Graham Young, the Bovingdon Poisoner


Management and staff at Hadlands, a photographic instruments company in Bovingdon, were mystified – and very, very worried. It was 1971, and in June of that year Bob Egle, 59, head storeman, had been taken to hospital suffering from diarrhoea, nausea, and numbness in his fingertips, and eight days later died in hospital, apparently of broncho-pneumonia and polyneuritis.
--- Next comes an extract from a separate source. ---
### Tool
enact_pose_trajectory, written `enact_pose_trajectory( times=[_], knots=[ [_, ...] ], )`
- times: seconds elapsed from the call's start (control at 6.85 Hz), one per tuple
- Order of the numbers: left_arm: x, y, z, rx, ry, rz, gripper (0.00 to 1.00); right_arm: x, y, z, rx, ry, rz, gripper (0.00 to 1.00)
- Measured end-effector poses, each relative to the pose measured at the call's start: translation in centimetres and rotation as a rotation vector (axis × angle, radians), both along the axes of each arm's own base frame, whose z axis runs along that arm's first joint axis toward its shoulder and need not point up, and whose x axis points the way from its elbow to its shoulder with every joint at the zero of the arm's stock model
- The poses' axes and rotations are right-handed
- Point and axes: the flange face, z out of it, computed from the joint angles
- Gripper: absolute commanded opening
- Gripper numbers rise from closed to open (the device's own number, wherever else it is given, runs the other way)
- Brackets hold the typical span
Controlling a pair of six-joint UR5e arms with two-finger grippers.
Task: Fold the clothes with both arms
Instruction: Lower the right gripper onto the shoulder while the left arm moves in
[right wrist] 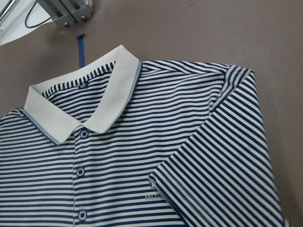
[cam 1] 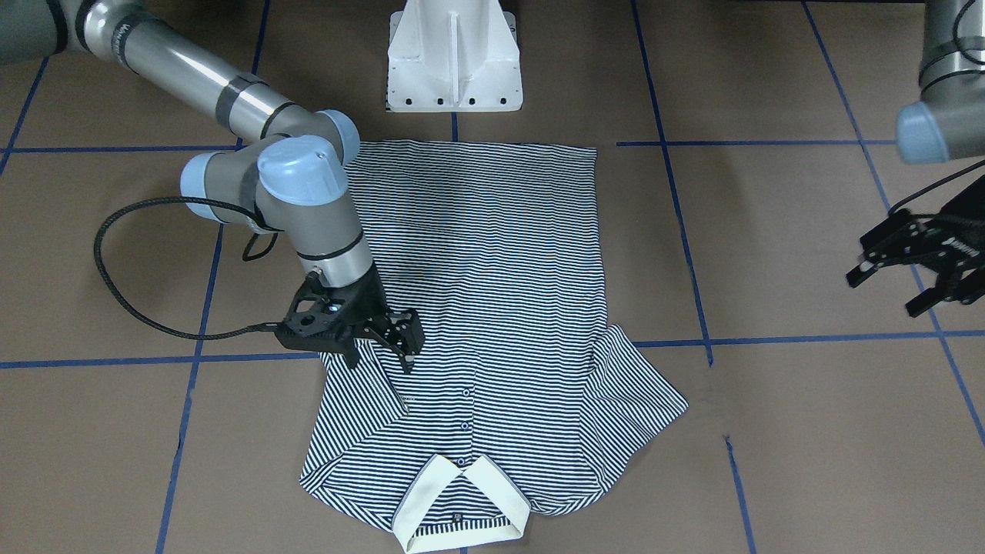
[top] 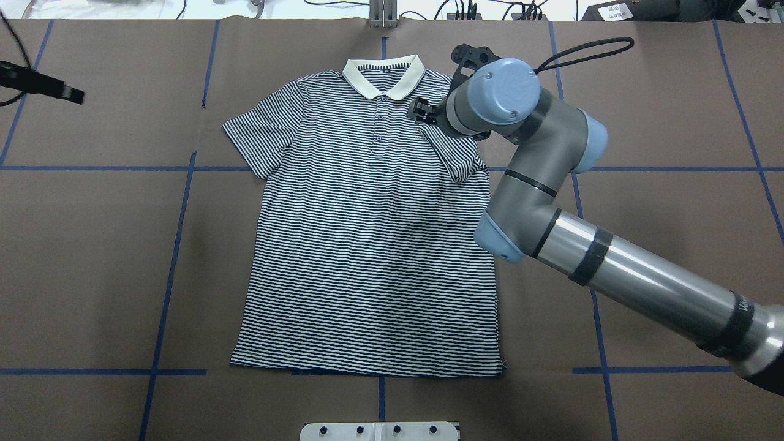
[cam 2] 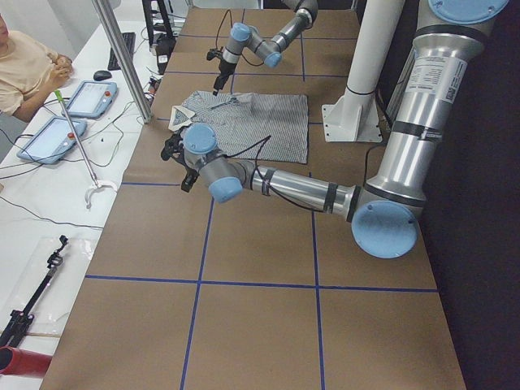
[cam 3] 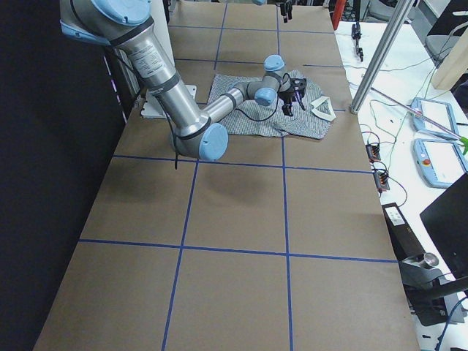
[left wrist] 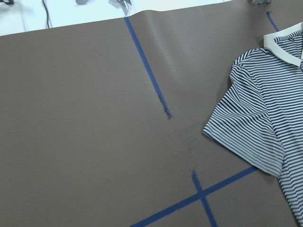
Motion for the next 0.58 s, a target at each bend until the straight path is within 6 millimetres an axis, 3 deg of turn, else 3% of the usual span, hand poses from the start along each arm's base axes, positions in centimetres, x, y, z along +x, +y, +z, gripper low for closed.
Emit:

Later, another man, Fred Biggs, 60, became ill. He was taken to hospital, complaining of stomach cramps, and soon afterwards other employees at the company fell ill, apparently with food poisoning, or what became known as the ‘Bovingdon Bug’. One man lost his hair, and all showed similar symptoms to that of Mr Egle. At least two had fallen ill after drinking tea.

One day in October, two of Hadlands’ storemen were chatting. One was Jethro Batt, 39. The other was 24 year old Graham Young, who remarked that ‘it was easy to poison someone and make it look like natural causes’. Then, with Mr Batt out of the room, Young made him a cup of coffee. Batt returned, took a mouthful and discarded the remainder, saying it tasted ‘bitter’. ‘Do you think I’m trying to poison you?’ said Young, and both men laughed.

Soon afterwards, Mr Batt was sick, and later, at home, was in such agony he told his wife he wanted to die. ‘I was desperate with pain,’ he said. Like others who had taken ill, his hair started falling out, and he suffered from hallucinations. Former Detective Sergeant Brendan Hayden, now retired, worked on the case, and recalls visiting Mr Blatt in hospital.

‘Mr Batt lived at Harlow, and he and Young worked late in the stores to miss the traffic on the way home,’ said Mr Hayden. ‘Mr Batt would drop Young off at his digs in Maynard Road, Hemel Hempstead.’ It was on one such occasion Mr Batt had drank the ‘bitter’ coffee. Both Mr Batt and another man had lost all their hair by the time they were discharged from hospital, the latter having lost over a stone and described by the consultant as looking like ‘a three-quarters plucked chicken’.

In November, Fred Biggs, fell ill again with the ‘bug’, after drinking tea. He was taken to hospital in Hemel Hempstead, where his skin began to peel off. He was examined by seven doctors before being transferred to the National Hospital for Nervous Diseases, London, where he died. The feeling, among staff, was that the ‘bug’ was down to either water contamination, or radio-active contamination from the nearby former Bovingdon airfield, but the factory premises were examined by the Medical officer of Health who found nothing wrong.

With two deaths and so much illness it was hardly surprising that there was a meeting of management and staff at the company. The meeting was addressed by the firm’s G.P., Dr Anderson, who ruled out contamination by heavy metal. But someone challenged him with a question: ‘Do you not think that the symptoms are consistent with thallium poisoning?’ The questioner was Graham Young, and after the meeting, Dr Anderson spoke to Young, who boasted of his knowledge of toxicology.

The police were called and then, and only then, did the truth come out – that Graham Young, nine years before, had administered poison to his sister, father and a school friend, all of whom survived, and for which, in 1962, he was sent to Broadmoor with a recommendation that he serve at least 15 years. (He also killed his stepmother by poisoning – which he later admitted but over which he was never charged). Two psychiatrists who examined Young concluded ‘he would almost certainly continue to poison people given the chance’, whilst his file included the threat ‘to kill one person for each year I have spent in hospital’.

In fact, Young’s poisoning activities started when he was nine or ten, when he stole poisons from his school laboratory, which he administered to his friends in sandwiches and soft drinks. He also poisoned frogs and the family cat. As he said, ‘toxicology always fascinated me’. At school he was known as the ‘Mad Professor’ because of his ‘experiments’. Young served just 8 years in Broadmoor, before being released as an out-patient to a psychiatric clinic in Slough, where he attended a job-training centre. In April, 1971, he applied for a job as storekeeper at Hadlands, writing in his letter of application: ‘I previously studied chemistry and toxicology…’.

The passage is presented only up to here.